● **How to complete this task**:
Starting at the first line, copy the data below through to the end, exactly.
++++++++++
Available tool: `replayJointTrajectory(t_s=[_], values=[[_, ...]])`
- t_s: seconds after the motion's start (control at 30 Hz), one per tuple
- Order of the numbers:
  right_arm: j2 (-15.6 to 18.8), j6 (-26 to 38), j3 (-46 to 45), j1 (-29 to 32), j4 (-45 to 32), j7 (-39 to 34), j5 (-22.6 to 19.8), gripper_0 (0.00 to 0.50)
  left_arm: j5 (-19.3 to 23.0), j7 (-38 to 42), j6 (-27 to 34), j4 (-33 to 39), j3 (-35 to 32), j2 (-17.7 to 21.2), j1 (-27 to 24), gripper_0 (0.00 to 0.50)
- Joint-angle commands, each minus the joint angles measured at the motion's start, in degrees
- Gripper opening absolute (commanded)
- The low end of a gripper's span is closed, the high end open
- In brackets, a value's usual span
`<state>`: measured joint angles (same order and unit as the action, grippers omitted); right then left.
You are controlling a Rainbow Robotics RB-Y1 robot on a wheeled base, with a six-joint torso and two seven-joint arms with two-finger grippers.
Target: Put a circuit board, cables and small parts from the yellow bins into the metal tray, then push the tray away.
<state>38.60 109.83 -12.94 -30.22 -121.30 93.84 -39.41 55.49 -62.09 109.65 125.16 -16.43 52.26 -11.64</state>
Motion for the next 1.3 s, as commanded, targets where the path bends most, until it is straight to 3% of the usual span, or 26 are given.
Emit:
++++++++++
● **Task output**:
Available tool: `replayJointTrajectory(t_s=[_], values=[[_, ...]])`
- t_s: seconds after the motion's start (control at 30 Hz), one per tuple
- Order of the numbers:
  right_arm: j2 (-15.6 to 18.8), j6 (-26 to 38), j3 (-46 to 45), j1 (-29 to 32), j4 (-45 to 32), j7 (-39 to 34), j5 (-22.6 to 19.8), gripper_0 (0.00 to 0.50)
  left_arm: j5 (-19.3 to 23.0), j7 (-38 to 42), j6 (-27 to 34), j4 (-33 to 39), j3 (-35 to 32), j2 (-17.7 to 21.2), j1 (-27 to 24), gripper_0 (0.00 to 0.50)
- Joint-angle commands, each minus the joint angles measured at the motion's start, in degrees
- Gripper opening absolute (commanded)
- The low end of a gripper's span is closed, the high end open
- In brackets, a value's usual span
`<state>`: measured joint angles (same order and unit as the action, grippers omitted); right then left.
You are controlling a Rainbow Robotics RB-Y1 robot on a wheeled base, with a six-joint torso and two seven-joint arms with two-finger grippers.
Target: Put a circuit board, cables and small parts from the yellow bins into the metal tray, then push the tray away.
<state>38.60 109.83 -12.94 -30.22 -121.30 93.84 -39.41 55.49 -62.09 109.65 125.16 -16.43 52.26 -11.64</state>
Motion for the next 1.3 s, as commanded, targets where the path bends most, until it is straight to 3% of the usual span, or 26 are given.
Emit:

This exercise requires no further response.